WORK TO BE COMPLETED:
Below are the records; work out how many lines among them contain "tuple", and write nothing besides that number.

---------------

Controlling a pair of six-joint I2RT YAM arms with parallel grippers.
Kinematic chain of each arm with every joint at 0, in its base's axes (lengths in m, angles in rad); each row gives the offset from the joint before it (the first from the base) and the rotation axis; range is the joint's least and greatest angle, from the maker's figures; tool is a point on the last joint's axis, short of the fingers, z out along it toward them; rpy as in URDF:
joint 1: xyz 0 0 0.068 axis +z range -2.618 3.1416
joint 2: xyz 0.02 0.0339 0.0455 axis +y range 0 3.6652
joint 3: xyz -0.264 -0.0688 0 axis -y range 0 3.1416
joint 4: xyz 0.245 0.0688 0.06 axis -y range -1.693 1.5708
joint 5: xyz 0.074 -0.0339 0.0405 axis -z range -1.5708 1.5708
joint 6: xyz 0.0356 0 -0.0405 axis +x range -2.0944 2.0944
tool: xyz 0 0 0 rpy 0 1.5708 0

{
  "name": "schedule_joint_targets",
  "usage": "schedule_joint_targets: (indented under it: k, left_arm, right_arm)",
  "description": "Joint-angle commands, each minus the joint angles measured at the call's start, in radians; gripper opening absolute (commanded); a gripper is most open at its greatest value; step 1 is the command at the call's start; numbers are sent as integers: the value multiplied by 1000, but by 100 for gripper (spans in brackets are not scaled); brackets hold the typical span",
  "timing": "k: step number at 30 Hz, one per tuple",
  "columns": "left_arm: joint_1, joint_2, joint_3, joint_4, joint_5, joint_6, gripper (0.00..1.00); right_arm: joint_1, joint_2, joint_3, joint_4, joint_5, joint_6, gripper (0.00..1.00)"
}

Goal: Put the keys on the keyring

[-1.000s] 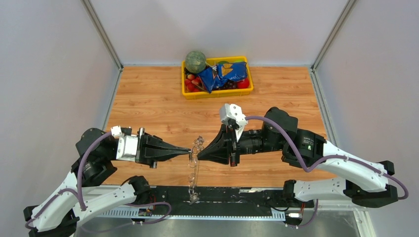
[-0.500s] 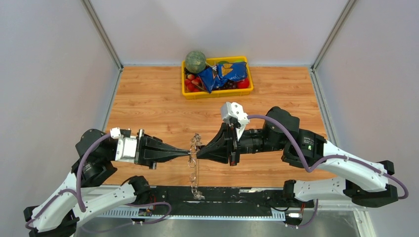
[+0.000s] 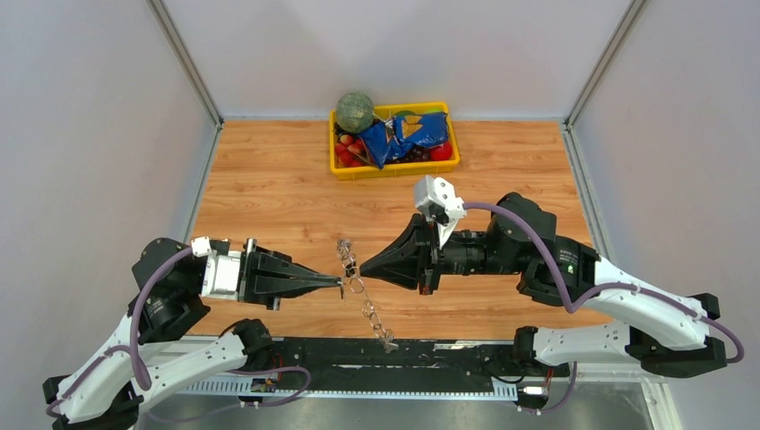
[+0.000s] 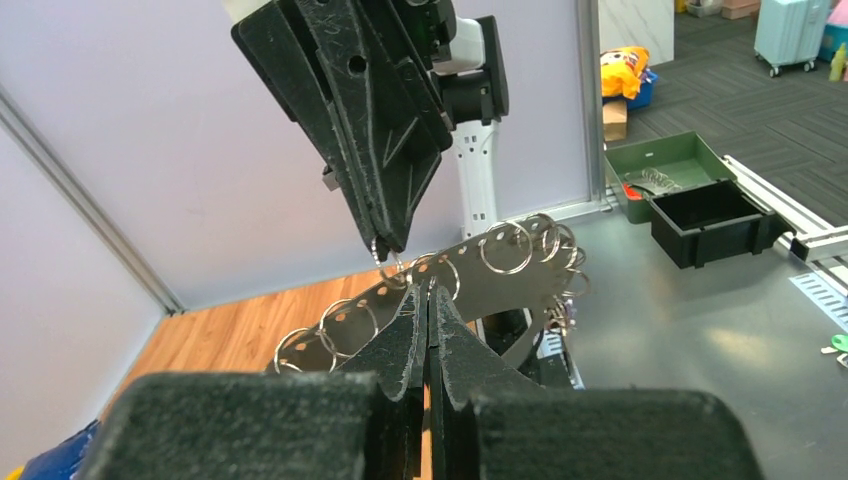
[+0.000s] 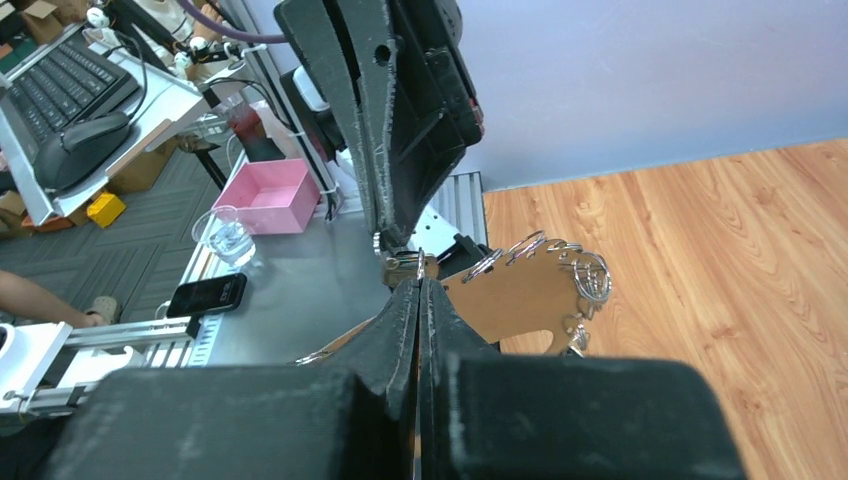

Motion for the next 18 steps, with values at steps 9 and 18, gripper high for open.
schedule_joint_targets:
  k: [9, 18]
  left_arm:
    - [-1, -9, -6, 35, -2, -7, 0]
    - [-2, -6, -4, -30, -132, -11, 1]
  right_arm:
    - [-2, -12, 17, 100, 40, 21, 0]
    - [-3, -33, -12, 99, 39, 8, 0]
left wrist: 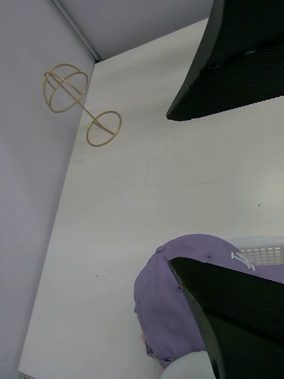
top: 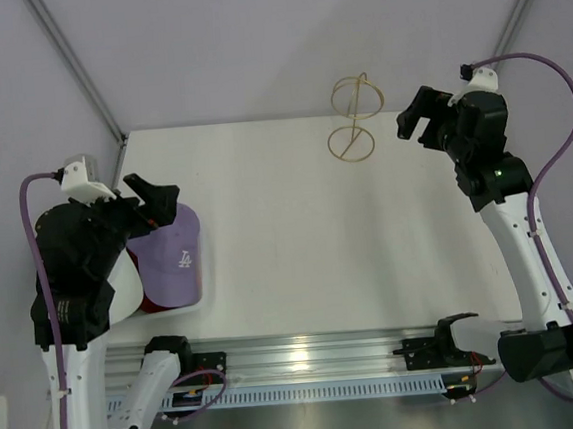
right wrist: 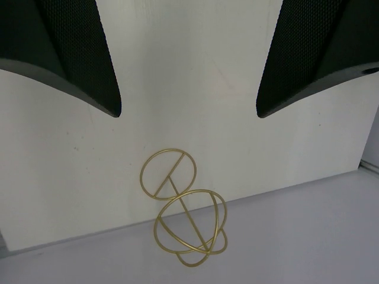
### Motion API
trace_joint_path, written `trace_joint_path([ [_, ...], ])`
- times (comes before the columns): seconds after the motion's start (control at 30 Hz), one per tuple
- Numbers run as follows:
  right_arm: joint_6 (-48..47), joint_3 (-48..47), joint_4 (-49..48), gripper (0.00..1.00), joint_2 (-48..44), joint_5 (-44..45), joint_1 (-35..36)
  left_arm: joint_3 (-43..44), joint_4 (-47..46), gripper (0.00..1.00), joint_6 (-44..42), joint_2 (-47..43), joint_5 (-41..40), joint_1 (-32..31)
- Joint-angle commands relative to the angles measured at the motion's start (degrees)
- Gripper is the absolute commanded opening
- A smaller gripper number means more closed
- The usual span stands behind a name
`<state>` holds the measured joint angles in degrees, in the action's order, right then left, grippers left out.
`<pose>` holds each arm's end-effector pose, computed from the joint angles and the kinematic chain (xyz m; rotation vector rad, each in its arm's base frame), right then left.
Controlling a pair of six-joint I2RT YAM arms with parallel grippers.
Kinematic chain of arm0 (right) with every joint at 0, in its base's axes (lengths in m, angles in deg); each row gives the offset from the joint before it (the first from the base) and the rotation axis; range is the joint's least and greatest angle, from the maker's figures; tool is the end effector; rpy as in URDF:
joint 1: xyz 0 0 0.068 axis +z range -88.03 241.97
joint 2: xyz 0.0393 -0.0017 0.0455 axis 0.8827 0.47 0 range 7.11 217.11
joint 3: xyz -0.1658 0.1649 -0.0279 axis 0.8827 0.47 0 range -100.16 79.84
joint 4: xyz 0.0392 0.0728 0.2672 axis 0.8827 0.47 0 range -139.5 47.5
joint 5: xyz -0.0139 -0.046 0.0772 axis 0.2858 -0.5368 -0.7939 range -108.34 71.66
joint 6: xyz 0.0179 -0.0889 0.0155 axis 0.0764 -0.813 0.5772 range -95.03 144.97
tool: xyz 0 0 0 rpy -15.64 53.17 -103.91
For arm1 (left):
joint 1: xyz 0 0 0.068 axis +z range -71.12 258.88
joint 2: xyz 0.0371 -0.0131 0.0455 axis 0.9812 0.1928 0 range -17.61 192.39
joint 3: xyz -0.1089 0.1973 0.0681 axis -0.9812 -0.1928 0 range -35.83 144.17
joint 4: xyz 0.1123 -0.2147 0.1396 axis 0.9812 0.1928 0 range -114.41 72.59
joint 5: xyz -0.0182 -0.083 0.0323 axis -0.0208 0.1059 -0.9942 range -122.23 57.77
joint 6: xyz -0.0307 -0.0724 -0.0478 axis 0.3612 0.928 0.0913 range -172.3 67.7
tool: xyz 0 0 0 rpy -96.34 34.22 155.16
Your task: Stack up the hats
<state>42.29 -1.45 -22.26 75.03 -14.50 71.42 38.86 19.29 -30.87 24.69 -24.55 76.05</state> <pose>0.3269 0.0488 0.4042 0.1726 1.8123 0.2706 0.1966 -0.0208 0.4267 -0.1914 1.7757 -0.4243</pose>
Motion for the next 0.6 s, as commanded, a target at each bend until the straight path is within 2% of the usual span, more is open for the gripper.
trace_joint_path([
  [0.0, 4.89, 0.09, -1.49, 1.00, 0.28, 1.18, -2.07, -0.43, -1.17, 0.99, 0.10, -0.73, -0.65, -0.16],
  [0.17, 13.08, -0.35, -2.63, 0.99, 3.97, -2.08, -4.88, -1.31, 0.07, 0.99, -0.07, -1.35, -2.41, -0.16],
  [0.33, 17.65, -1.93, -6.41, 1.00, 11.60, 0.82, -5.59, -2.54, -0.64, 1.00, -0.42, -2.49, -0.49, -0.16],
  [0.47, 23.01, -8.51, -5.80, 1.00, 23.90, 3.54, -5.59, -3.68, -1.69, 1.00, -0.07, -2.67, 0.49, -0.16],
  [0.57, 26.26, -11.95, -7.54, 1.00, 30.92, 1.98, -5.59, -2.63, -1.08, 1.00, -0.42, -1.26, 1.80, -0.16],
])
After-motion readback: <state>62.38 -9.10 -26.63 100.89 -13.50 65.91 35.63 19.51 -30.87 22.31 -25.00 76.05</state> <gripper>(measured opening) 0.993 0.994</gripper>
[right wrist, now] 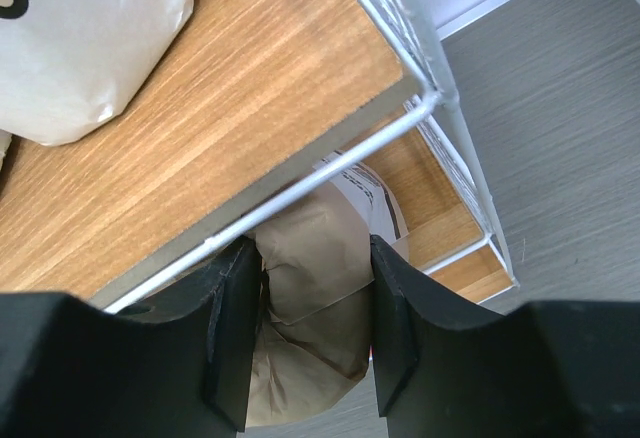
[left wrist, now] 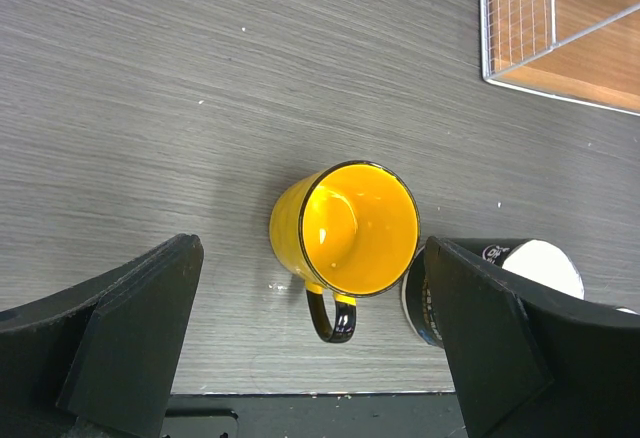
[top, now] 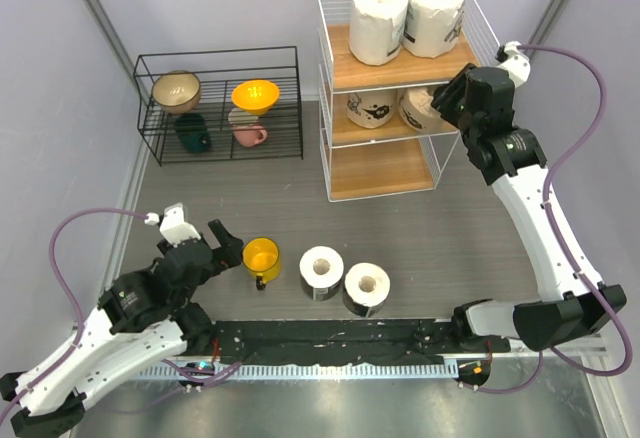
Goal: Place and organize the paper towels onto the shelf
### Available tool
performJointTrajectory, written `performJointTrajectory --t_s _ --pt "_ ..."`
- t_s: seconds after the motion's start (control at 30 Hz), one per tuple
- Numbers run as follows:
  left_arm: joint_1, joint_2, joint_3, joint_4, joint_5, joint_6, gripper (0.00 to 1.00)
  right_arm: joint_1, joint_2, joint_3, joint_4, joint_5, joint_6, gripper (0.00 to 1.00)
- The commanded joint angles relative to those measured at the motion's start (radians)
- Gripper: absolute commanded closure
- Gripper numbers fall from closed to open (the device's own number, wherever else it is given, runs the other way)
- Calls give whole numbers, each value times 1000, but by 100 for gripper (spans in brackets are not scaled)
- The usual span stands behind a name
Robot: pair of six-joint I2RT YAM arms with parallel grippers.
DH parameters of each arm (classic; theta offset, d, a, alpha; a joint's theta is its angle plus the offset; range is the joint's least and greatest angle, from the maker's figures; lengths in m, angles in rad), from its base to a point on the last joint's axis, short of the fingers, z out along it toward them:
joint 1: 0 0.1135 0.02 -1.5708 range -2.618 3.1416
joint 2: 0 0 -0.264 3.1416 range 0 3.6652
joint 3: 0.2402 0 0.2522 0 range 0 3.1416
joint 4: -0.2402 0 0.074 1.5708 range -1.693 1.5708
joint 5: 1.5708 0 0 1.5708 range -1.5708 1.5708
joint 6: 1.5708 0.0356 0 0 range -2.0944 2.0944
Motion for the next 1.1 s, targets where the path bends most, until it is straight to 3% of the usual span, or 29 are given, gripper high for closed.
performJointTrajectory --t_s 0.0,1.07 --pt "-5 -9 21 5 -19 -12 0 -3 -75 -30 176 33 54 69" --pt "-5 -16 18 17 -20 0 0 -3 -39 -134 300 56 109 68"
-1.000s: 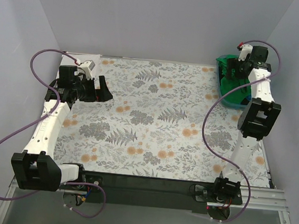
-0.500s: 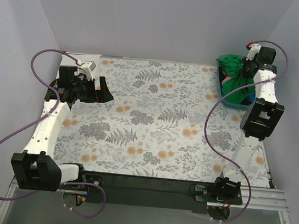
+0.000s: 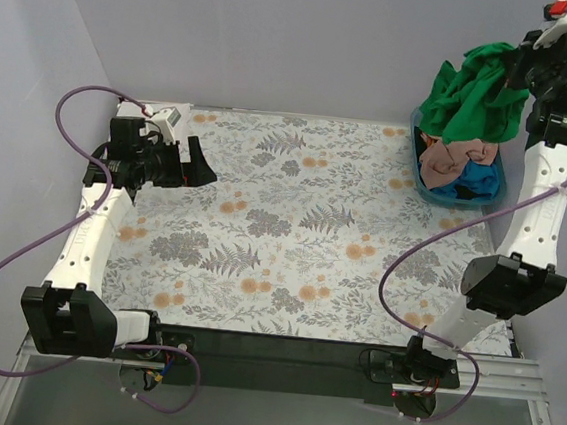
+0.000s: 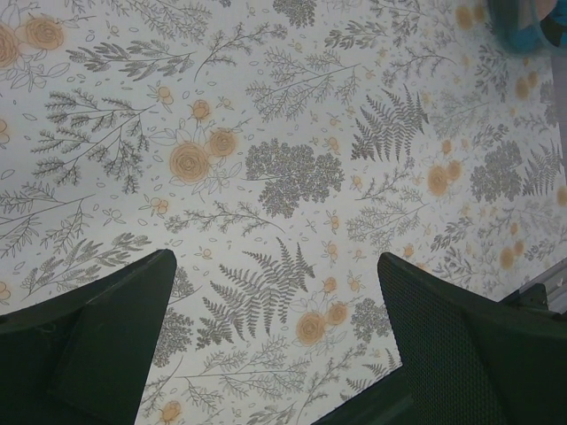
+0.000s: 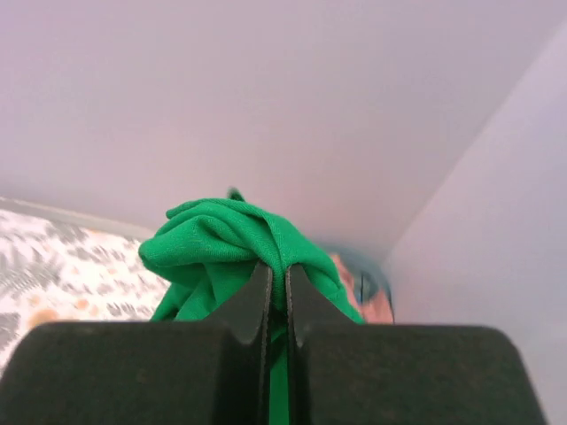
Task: Fold and stack the t-shirts
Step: Grab the tshirt from the pile, then move the tshirt to the center of the board
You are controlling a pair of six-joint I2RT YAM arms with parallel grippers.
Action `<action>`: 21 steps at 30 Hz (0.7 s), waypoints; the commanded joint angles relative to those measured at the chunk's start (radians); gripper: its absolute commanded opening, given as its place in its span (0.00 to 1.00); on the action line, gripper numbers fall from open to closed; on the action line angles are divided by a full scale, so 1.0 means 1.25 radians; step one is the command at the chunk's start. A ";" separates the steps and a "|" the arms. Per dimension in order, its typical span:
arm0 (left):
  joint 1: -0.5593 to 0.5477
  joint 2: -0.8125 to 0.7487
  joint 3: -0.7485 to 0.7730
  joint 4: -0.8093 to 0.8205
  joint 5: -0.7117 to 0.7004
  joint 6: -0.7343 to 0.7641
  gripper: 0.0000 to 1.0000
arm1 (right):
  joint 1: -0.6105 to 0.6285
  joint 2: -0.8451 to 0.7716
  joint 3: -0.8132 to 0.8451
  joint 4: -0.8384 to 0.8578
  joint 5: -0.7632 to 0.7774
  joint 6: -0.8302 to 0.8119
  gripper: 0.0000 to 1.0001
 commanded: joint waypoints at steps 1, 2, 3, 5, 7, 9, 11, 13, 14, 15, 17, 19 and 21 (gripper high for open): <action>0.002 0.000 0.038 -0.007 0.028 -0.015 0.98 | -0.003 -0.069 0.033 0.134 -0.143 0.095 0.01; 0.002 0.004 0.041 -0.009 0.030 -0.016 0.98 | -0.003 -0.081 0.031 0.145 -0.169 0.113 0.01; 0.002 0.005 0.048 -0.014 0.028 -0.016 0.98 | -0.003 -0.102 0.028 0.156 -0.194 0.162 0.01; 0.002 0.006 0.054 -0.018 0.028 -0.015 0.98 | -0.001 -0.128 -0.007 0.194 -0.250 0.211 0.01; 0.002 0.005 0.062 -0.020 0.027 -0.014 0.98 | 0.011 -0.170 -0.066 0.225 -0.294 0.270 0.01; 0.002 0.002 0.065 -0.020 0.032 -0.012 0.98 | 0.024 -0.220 -0.124 0.254 -0.330 0.302 0.01; 0.002 -0.001 0.069 -0.019 0.044 -0.004 0.98 | 0.060 -0.275 -0.228 0.258 -0.374 0.323 0.01; 0.002 -0.004 0.069 -0.017 0.049 -0.002 0.98 | 0.119 -0.315 -0.307 0.269 -0.405 0.316 0.01; 0.001 -0.005 0.069 -0.012 0.052 -0.001 0.98 | 0.144 -0.356 -0.381 0.269 -0.403 0.305 0.01; 0.002 -0.005 0.070 -0.012 0.059 0.001 0.98 | 0.169 -0.375 -0.416 0.268 -0.396 0.289 0.01; 0.002 0.001 0.078 -0.011 0.075 0.003 0.98 | 0.264 -0.415 -0.510 0.263 -0.371 0.244 0.13; 0.002 0.010 0.082 -0.008 0.097 0.003 0.98 | 0.357 -0.424 -0.557 0.213 -0.339 0.208 0.61; 0.002 0.016 0.092 -0.008 0.112 0.006 0.98 | 0.398 -0.422 -0.616 0.153 -0.329 0.162 0.98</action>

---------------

FINISHED EXERCISE:
3